(Data extract begins)

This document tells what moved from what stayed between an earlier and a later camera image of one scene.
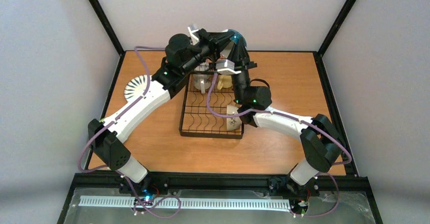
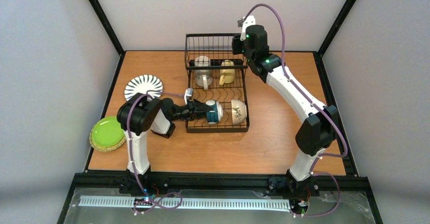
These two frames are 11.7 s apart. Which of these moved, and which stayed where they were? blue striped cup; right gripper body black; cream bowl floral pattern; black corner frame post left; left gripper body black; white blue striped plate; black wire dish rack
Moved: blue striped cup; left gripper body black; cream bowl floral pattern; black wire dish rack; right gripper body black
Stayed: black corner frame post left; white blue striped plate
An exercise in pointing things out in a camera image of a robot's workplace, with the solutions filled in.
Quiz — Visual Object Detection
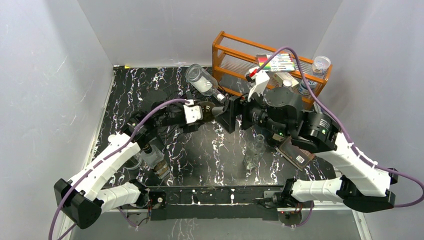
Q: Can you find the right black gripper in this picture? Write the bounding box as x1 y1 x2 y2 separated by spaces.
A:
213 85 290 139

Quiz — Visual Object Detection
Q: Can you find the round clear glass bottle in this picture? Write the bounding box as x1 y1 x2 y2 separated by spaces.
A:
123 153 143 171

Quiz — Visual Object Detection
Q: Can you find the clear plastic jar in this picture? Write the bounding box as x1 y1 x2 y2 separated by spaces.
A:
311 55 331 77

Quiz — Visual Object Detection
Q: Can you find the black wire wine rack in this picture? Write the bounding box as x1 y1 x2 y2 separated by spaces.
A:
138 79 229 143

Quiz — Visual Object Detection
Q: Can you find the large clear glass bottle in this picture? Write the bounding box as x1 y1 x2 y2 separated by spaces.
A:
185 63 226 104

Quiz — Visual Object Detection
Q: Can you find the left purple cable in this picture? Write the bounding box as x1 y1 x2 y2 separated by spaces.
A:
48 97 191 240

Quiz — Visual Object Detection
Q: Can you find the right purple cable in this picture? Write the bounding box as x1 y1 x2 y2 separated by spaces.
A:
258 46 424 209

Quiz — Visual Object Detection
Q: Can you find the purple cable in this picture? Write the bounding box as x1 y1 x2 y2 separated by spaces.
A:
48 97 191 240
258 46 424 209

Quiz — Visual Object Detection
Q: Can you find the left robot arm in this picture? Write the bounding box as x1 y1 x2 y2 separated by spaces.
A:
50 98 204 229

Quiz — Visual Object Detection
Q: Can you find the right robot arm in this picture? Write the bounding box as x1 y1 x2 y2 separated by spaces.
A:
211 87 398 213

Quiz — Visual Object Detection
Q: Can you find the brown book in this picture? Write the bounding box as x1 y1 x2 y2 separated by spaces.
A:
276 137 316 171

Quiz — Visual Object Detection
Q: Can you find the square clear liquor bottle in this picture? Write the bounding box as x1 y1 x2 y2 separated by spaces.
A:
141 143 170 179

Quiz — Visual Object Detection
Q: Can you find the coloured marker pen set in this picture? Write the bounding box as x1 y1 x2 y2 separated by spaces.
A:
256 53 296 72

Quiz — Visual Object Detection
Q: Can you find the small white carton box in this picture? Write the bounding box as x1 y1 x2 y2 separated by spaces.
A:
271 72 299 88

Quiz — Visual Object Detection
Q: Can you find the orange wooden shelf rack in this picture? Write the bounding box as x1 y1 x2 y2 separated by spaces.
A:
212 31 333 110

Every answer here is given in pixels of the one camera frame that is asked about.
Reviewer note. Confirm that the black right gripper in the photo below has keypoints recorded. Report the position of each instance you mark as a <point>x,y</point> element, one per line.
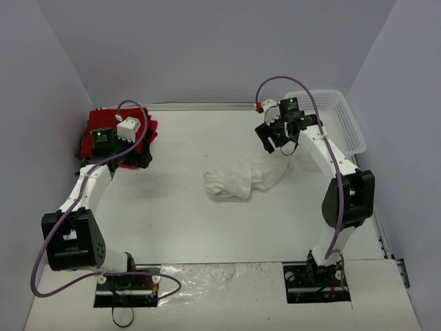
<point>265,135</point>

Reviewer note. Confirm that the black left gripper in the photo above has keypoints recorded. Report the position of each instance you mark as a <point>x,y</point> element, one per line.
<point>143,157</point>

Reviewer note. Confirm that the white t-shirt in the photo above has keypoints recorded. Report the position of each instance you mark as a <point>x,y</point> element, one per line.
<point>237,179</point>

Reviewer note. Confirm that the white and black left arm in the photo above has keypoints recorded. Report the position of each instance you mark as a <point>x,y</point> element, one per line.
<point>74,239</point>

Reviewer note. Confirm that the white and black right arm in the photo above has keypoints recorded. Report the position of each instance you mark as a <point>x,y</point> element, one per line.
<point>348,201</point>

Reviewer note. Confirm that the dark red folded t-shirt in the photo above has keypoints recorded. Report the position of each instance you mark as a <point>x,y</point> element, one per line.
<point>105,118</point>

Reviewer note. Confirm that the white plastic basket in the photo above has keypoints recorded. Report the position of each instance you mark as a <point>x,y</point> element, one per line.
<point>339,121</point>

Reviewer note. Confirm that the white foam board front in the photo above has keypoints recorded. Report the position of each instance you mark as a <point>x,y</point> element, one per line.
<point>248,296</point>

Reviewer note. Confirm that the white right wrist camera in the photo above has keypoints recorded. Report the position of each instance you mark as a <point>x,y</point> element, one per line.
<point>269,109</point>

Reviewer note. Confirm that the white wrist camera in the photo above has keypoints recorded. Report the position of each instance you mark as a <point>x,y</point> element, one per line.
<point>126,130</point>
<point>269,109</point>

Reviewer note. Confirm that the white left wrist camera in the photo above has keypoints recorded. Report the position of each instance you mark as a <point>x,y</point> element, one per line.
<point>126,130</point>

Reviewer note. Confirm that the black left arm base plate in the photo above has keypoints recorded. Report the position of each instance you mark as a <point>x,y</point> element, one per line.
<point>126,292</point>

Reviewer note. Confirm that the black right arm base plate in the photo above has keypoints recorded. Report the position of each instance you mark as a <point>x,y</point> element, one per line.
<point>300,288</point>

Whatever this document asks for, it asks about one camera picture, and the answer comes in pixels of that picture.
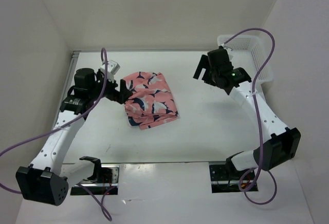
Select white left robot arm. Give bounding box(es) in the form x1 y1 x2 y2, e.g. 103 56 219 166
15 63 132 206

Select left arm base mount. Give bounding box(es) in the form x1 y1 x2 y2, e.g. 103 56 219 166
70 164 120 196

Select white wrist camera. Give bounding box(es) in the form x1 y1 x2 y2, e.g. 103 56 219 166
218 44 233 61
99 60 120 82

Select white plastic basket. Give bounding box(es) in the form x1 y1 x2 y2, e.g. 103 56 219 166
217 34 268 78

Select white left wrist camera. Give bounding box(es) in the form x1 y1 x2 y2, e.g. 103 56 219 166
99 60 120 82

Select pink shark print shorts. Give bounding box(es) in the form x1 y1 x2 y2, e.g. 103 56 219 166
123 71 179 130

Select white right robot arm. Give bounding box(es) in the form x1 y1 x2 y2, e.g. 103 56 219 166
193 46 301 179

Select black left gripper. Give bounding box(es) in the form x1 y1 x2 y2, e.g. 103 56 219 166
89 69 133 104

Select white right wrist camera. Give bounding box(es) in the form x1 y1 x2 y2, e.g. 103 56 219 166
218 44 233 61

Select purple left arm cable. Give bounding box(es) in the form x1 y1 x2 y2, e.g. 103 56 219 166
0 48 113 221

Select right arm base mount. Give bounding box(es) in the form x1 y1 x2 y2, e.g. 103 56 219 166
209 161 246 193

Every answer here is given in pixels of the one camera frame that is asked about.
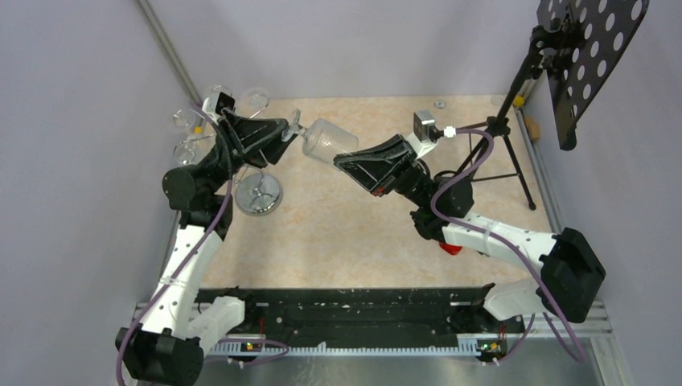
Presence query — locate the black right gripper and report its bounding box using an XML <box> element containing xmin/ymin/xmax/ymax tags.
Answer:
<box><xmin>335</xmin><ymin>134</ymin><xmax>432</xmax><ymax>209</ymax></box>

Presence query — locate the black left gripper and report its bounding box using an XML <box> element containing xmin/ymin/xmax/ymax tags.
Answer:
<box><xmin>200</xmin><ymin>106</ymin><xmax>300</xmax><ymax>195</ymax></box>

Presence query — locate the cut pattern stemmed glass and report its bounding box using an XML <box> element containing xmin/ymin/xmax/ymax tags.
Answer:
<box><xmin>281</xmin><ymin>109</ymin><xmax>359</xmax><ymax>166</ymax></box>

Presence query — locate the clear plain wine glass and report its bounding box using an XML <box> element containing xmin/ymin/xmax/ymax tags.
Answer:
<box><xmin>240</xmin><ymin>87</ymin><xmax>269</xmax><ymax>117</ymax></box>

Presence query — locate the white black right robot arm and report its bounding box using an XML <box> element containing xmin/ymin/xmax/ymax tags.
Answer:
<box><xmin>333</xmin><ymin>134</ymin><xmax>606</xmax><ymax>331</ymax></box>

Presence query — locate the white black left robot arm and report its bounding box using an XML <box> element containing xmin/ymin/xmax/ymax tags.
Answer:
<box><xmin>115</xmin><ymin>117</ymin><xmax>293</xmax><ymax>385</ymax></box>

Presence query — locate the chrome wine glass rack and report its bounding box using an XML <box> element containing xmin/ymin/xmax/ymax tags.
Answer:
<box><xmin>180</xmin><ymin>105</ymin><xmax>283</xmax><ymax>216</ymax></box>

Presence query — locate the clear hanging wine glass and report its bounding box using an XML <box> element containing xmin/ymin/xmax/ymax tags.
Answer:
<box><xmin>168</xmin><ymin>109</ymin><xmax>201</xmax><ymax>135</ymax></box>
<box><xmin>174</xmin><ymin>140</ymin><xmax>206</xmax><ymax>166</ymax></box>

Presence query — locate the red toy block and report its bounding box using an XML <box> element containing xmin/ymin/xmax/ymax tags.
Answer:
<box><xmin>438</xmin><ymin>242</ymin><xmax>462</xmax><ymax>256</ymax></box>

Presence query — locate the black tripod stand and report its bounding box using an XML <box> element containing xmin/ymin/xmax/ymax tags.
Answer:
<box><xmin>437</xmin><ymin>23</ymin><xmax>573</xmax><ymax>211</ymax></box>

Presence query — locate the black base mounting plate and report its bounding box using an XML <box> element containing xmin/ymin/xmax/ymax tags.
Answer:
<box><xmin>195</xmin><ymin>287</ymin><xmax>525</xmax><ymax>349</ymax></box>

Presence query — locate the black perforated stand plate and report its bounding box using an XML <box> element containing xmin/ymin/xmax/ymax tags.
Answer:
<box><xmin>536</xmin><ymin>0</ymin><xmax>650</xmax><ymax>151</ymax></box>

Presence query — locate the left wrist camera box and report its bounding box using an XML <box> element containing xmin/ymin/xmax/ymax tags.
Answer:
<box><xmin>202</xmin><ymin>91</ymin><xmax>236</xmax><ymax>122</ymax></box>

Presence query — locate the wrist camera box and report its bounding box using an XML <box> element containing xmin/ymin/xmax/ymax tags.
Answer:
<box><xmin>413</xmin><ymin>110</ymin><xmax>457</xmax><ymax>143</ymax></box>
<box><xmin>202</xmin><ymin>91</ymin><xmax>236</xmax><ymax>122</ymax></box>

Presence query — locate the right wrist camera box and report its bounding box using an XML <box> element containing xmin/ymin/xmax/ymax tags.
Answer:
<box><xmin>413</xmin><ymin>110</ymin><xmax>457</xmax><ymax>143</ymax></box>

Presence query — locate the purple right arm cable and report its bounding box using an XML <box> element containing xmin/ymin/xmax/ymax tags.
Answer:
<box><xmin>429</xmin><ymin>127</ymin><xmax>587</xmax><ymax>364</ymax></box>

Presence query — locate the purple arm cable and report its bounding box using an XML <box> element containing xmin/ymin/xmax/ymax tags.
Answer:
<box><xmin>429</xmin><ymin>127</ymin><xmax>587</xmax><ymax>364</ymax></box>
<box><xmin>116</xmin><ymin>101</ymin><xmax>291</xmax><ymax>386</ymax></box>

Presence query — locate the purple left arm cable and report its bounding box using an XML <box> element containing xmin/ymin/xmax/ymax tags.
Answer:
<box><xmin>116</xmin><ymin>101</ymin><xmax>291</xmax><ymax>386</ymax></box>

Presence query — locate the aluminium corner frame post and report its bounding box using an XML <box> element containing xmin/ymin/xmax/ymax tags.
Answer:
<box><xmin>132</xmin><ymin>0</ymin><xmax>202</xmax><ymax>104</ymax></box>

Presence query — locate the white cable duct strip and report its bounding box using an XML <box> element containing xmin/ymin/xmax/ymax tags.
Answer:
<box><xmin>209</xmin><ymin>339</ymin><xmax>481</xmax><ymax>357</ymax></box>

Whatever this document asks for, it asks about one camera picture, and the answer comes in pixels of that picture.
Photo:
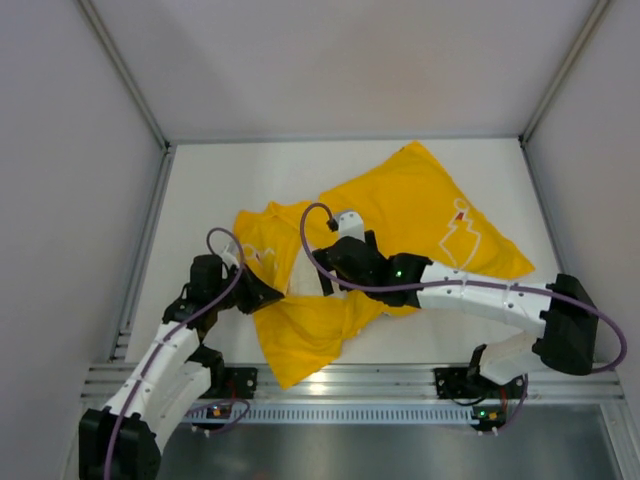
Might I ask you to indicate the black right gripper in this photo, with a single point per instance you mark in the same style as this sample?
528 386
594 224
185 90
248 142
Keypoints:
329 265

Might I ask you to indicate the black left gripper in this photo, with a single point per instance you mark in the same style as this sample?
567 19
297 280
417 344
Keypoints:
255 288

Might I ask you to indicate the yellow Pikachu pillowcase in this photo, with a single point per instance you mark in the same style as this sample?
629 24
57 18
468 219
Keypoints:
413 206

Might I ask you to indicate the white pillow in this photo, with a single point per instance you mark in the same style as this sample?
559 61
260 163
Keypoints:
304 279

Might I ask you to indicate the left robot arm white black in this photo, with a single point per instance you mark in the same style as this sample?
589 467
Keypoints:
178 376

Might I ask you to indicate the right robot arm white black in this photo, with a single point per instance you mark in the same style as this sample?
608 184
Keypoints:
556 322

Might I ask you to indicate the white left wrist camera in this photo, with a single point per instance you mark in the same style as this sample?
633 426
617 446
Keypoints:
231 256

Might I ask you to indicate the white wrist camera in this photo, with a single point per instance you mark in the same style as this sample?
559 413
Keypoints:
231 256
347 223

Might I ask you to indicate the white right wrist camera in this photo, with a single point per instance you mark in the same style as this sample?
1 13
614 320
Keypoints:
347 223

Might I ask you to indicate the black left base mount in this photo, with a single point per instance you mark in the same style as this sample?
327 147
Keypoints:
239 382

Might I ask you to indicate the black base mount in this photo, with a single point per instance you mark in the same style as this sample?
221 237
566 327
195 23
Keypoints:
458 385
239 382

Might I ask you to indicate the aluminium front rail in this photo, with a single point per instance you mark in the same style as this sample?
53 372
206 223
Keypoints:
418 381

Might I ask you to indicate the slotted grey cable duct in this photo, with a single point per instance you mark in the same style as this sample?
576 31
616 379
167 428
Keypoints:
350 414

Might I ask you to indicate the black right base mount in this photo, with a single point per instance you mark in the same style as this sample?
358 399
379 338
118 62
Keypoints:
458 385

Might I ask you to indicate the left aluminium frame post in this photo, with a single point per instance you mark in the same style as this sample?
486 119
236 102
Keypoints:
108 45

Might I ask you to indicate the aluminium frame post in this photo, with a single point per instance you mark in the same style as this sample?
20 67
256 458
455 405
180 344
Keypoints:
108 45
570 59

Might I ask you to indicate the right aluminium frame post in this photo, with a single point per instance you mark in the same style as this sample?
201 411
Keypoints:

(Data extract ends)

▶ Problem description:
In the records above, how many lines include "duct"? Reply only with the number.

▶ Answer:
2